In an interview before the start of the event proper, 97-year-old living veteran Eduardo Alonzo who hails from Cavite City but stayed in Olongapo City where he worked after the war was just to glad to finally get the medal he richly deserved.
“Mabuti naman isang honor yata ito bihira yata ang nabibigyan ng ganitong pagkakataon. Napakahirap noong giyera. Kung maaari sana huwag nang magkaroon ng giyera pa ulit,” uttered Alonzo.
(“It is good that they gave us this medal and it is an honor to be given this rare chance. It is hard to be in a war. If it is possible, I hope there would never be another war,”, uttered Alonzo.)
Haney reminded that the veterans wanted recognition and respect and the event was a great time to give it to the war heroes and their families.
“More than 260,000 Filipino and Filipino American soldiers who answered the call of duty to serve in World War II were loyal and brave soldiers who have sacrificed greatly but whose services were not recognized in the United States for decades,” rued Haney.
In her speech, Tancinco recalled that there were more than 750,000 to one million Filipinos who lost their lives in World War II.
“Despite the importance of their roles their bravery and sacrifices in the war, the labor and sacrifices of the veterans continue beyond the war itself. For seventy years more than half a century, veterans have to struggle to fight for what they deserve, fight for their right.
Thousand of Filipino veterans were deprived of becoming U.S. citizens and had to fight it out until the Immigration Act of 1990 was enacted. From 1990 up to the present, they fought for benefits in equity with other U.S. veterans,” Tancinco recounted.
Tancinco also lamented that “time is no longer in our hands as we may no longer have as much time for this type of awarding ceremony” as many of the veterans are dying by the day due mainly to their age and health conditions..

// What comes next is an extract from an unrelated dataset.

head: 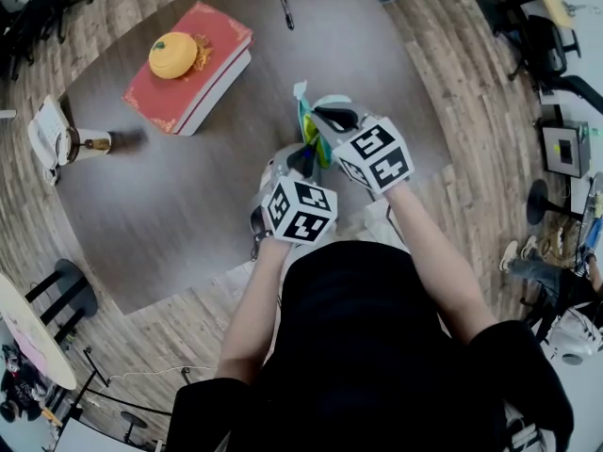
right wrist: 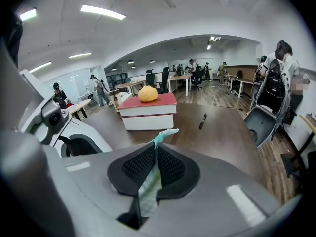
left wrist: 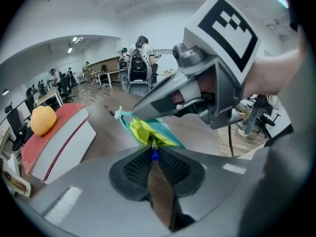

Bensurto, for his part, emphasized the need for everyone to never forget the sacrifices of the war veterans and continue honoring their legacy.
“It is crucial that our youth and the generations to come be taught about the heroism of our Filipino veterans. Our history must continuously be shared in order not to be forgotten, and it is through learning about the courage of those who fought that we get to realize that we ourselves could be heroes within our communities and beyond,” Bensurto reiterates.
Bensurto repeated that the Consulate seeks to create a spark among the youth, to connect them to like-minded individuals who share the same passion, and to empower them to engage in activities that will sustain the link between future generations and the Philippines.
Among those who came to witness the momentous event for their loved ones was Hawaii-based Antonia Agbannawag who would not miss attending the honor being given her grandfather Joseph with her grandmother and honoree’s wife Teresa
“I always knew in my heart that he is a hero but seeing now that this awarding of the medal is really happening and the recognition that was taking place for the Filipino World War II veterans over the last couple of years and really seeing what an honor that is in the national level caused us to look more into our history and their services,” Antonia beamed.
Retired medical doctor from Delano CA Arturo Abalos’s was proud that his father Agapitp Abalos was a veteran of the U.S. Armed Forces in the Far East (USAFFE) and a prisoner of war (POW) in Capas Tarlac
“My father survived the war but suffered from malaria, diarrhea in the concentration camp became a school teacher after the war obtained the educational benefits for us that proved to be very helpful for us in getting a college education,” Abalos shared.